▸ **Brief**
Where does the string "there" appear? Copy every line of the entries below that holds it.

▸ **Provided records**
-- Opening Marker --

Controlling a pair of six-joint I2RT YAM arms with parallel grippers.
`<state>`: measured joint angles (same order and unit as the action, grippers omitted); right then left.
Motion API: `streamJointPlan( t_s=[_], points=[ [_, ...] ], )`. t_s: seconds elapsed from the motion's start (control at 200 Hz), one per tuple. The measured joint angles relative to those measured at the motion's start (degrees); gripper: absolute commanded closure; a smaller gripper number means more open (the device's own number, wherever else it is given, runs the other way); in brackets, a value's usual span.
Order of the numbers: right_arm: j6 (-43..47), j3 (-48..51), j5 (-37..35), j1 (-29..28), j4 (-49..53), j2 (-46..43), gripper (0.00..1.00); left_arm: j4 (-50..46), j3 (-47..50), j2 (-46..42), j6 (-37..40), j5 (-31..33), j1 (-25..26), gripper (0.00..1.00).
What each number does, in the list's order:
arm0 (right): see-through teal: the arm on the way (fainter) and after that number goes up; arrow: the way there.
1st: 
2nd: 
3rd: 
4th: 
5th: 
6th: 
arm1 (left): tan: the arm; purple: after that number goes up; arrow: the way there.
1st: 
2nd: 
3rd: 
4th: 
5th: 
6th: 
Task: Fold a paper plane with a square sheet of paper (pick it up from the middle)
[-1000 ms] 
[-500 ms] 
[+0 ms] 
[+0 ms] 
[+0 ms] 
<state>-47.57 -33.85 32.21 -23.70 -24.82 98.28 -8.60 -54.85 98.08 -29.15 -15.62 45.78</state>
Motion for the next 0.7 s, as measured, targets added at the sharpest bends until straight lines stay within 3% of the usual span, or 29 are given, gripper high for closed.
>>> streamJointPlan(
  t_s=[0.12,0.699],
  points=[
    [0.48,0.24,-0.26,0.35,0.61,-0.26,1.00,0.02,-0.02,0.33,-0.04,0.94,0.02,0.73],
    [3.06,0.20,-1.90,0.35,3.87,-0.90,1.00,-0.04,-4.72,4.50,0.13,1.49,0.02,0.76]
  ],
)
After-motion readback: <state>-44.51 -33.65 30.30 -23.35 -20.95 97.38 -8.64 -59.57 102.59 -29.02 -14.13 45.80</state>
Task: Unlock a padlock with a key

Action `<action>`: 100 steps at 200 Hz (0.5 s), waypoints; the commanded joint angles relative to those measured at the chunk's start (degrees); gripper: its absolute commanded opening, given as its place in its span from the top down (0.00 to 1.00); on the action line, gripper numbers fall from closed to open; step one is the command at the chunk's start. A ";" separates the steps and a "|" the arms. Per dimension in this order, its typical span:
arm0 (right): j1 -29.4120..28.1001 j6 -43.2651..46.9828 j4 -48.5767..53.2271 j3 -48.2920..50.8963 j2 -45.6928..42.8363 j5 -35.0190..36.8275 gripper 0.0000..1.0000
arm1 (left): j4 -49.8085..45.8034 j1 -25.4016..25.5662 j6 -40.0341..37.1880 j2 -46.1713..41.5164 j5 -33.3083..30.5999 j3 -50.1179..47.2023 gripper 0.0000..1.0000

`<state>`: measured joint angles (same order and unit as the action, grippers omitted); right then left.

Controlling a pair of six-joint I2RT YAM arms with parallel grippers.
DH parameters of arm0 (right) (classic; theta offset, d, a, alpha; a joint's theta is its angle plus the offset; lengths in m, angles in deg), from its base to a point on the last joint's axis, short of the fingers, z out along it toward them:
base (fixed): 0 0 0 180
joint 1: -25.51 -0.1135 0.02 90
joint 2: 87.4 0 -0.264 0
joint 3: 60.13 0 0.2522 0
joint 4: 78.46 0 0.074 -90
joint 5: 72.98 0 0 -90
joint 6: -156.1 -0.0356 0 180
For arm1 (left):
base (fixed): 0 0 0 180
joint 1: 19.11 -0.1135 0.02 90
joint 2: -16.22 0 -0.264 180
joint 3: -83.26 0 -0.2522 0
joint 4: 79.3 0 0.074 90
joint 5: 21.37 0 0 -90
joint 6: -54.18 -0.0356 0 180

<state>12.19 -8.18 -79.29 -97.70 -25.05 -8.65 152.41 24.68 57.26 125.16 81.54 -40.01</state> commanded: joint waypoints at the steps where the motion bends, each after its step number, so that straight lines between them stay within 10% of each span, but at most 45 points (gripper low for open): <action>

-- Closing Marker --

▸ **Solution for this exercise**
arm0 (right): see-through teal: the arm on the way (fainter) and after that number goes up; arrow: the way there.
arm1 (left): tan: the arm; purple: after that number goes up; arrow: the way there.

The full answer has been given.